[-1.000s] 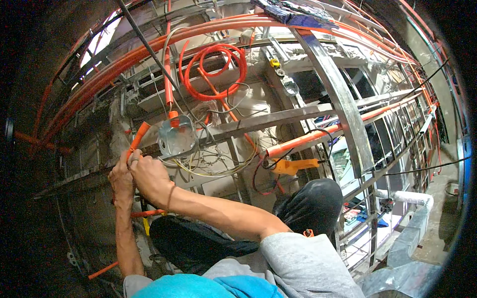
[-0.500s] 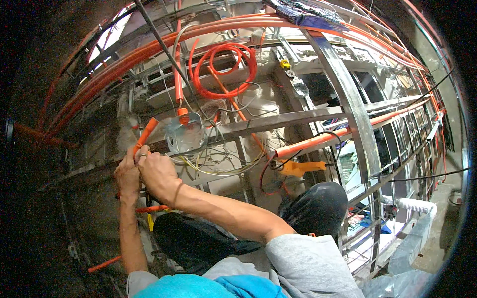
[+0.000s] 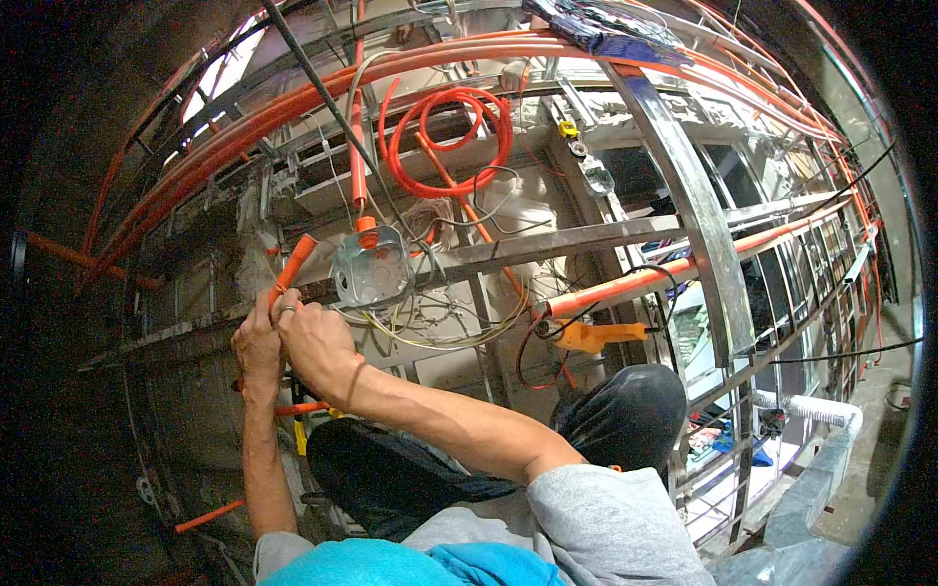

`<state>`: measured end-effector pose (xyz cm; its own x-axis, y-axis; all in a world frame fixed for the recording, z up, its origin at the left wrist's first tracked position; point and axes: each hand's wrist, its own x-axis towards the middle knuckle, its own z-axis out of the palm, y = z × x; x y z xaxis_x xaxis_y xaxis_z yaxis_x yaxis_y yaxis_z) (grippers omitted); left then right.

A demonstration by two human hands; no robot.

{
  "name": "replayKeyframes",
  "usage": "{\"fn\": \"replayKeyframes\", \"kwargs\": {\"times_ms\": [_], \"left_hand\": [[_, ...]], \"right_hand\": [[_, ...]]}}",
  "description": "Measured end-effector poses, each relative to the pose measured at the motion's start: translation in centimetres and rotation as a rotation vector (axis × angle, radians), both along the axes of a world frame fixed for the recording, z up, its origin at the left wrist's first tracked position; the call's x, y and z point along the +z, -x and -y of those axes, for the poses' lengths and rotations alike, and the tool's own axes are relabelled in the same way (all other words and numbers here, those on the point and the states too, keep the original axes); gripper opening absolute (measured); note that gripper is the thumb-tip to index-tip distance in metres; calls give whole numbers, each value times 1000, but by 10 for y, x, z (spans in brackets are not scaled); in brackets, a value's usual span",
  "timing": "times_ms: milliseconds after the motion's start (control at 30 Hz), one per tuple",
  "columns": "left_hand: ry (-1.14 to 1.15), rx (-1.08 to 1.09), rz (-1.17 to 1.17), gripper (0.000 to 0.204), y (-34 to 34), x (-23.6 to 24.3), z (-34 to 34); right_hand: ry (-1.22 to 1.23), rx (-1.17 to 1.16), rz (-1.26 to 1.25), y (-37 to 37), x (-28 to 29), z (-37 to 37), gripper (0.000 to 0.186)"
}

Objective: The person unties a wire from an orange conduit, cuts the conduit with a blade, threads electrical wires through the conduit, and inserts the conduit into an electrical junction box.

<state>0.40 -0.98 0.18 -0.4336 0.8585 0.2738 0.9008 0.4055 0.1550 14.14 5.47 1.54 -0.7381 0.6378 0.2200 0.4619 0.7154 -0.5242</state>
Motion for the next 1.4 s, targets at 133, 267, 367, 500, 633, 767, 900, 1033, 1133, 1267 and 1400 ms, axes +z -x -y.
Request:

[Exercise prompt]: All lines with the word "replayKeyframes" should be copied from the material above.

[Task answer]:
  "name": "replayKeyframes",
  "usage": "{\"fn\": \"replayKeyframes\", \"kwargs\": {\"times_ms\": [_], \"left_hand\": [[_, ...]], \"right_hand\": [[_, ...]]}}",

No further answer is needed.